Enhancement of antiferromagnetic spin fluctuations in UTe2 under pressure revealed by 125Te NMR

Abstract

Characterizing magnetic fluctuations is one of the keys to understanding the origin of superconductivity in the spin-triplet superconductor UTe2 which exhibits two superconducting (SC) phases (SC1 and SC2) under pressure: SC1 where a superconducting transition temperature of T c decreases with pressure while T c of SC2 rises with pressure. Previously, D. Ambika et al. [Phys. Rev. B 105, L220403 (2022)] have reported the possible coexistence of ferromagnetic (FM) and antiferromagnetic (AFM) spin fluctuations in UTe2 under pressure from their nuclear magnetic resonance (NMR) measurements.

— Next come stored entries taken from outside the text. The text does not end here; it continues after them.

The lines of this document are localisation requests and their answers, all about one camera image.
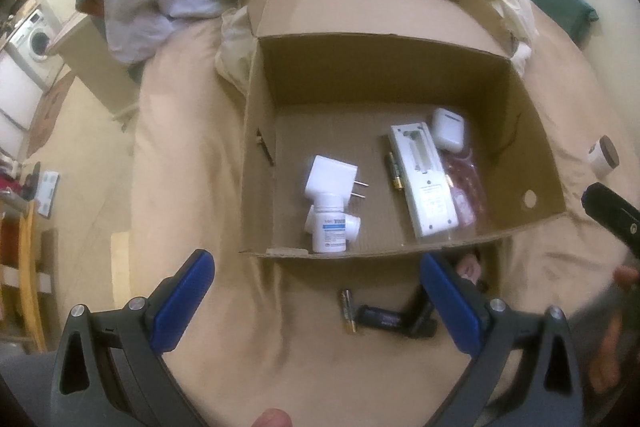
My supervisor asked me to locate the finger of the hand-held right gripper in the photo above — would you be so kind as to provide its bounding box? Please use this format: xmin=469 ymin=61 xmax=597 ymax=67
xmin=582 ymin=182 xmax=640 ymax=259

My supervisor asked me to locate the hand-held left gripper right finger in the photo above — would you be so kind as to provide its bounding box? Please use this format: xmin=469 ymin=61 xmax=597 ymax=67
xmin=420 ymin=252 xmax=586 ymax=427

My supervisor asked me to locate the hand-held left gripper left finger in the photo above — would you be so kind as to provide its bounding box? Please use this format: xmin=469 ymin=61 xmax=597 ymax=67
xmin=47 ymin=249 xmax=216 ymax=427

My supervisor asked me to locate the clear plastic bag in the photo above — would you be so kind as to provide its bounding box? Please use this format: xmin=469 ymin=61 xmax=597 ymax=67
xmin=442 ymin=147 xmax=488 ymax=228

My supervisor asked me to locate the white pill bottle red label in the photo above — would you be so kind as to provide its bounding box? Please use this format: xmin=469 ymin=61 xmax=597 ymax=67
xmin=305 ymin=204 xmax=362 ymax=244

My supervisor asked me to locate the white remote control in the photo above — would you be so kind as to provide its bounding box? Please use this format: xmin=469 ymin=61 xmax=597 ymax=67
xmin=390 ymin=122 xmax=460 ymax=239

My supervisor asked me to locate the white pill bottle blue label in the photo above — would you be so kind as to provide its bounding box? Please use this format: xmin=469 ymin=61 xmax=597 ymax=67
xmin=312 ymin=193 xmax=349 ymax=254

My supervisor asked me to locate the gold battery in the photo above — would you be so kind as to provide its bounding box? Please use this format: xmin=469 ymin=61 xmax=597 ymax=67
xmin=384 ymin=150 xmax=404 ymax=192
xmin=341 ymin=289 xmax=358 ymax=334

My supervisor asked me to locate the white earbud case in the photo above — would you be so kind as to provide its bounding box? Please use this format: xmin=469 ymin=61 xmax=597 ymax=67
xmin=431 ymin=108 xmax=464 ymax=151

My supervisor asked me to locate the white plug charger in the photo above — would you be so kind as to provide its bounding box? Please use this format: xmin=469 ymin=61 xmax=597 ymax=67
xmin=302 ymin=155 xmax=371 ymax=205

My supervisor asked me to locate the cardboard box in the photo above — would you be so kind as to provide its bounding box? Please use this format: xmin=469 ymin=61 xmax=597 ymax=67
xmin=238 ymin=0 xmax=568 ymax=260

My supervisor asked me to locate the person's right hand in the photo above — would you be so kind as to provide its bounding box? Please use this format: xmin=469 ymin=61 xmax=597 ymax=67
xmin=587 ymin=264 xmax=640 ymax=398

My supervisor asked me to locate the person's left hand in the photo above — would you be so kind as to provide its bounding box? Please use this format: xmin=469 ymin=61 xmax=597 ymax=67
xmin=250 ymin=408 xmax=294 ymax=427

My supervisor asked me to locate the person's foot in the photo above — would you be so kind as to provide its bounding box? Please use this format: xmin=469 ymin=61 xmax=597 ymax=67
xmin=457 ymin=254 xmax=484 ymax=293

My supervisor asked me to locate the small jar brown lid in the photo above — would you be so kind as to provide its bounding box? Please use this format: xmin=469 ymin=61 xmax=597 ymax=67
xmin=587 ymin=135 xmax=621 ymax=180

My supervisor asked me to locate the black rectangular device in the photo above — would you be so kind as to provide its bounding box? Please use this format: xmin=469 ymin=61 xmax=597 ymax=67
xmin=359 ymin=284 xmax=437 ymax=339

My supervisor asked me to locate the wooden chair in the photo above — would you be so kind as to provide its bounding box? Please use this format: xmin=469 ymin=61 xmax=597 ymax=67
xmin=0 ymin=202 xmax=51 ymax=353

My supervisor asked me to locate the beige bed sheet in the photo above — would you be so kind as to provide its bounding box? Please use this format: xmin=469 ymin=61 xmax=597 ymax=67
xmin=130 ymin=2 xmax=640 ymax=427

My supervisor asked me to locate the white flat floor item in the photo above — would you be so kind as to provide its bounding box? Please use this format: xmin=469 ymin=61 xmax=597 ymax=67
xmin=37 ymin=171 xmax=61 ymax=219

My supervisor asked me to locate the brown round rug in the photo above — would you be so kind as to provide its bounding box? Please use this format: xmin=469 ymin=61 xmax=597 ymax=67
xmin=25 ymin=72 xmax=76 ymax=158

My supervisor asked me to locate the beige side table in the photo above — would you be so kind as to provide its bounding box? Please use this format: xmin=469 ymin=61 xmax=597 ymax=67
xmin=47 ymin=14 xmax=143 ymax=128

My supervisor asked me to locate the white cabinet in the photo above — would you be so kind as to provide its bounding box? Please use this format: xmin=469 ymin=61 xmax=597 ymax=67
xmin=0 ymin=52 xmax=43 ymax=130

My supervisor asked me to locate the white washing machine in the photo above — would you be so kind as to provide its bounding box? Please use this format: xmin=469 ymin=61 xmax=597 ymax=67
xmin=5 ymin=9 xmax=63 ymax=90

To delve the relationship between the magnetic fluctuations and the two SC phases, we have carried out detailed 125Te NMR measurements on a single crystal of UTe2 with T c = 1.6 K at various pressures ranging from 0 to 2.05 GPa. By comparing the temperature T dependence of nuclear spin-lattice relaxation rates divided by temperature 1/T1T with that of the Knight shift K for magnetic fields along the a, b, and c directions, we evidence the enhancement of AFM spin fluctuations with increasing pressure. Based on the results, we suggest that FM spin fluctuations are more favorable for SC1 and AFM spin fluctuations are crucial for SC2. Our findings will inspire further study on this material to understand the peculiar SC phases in detail.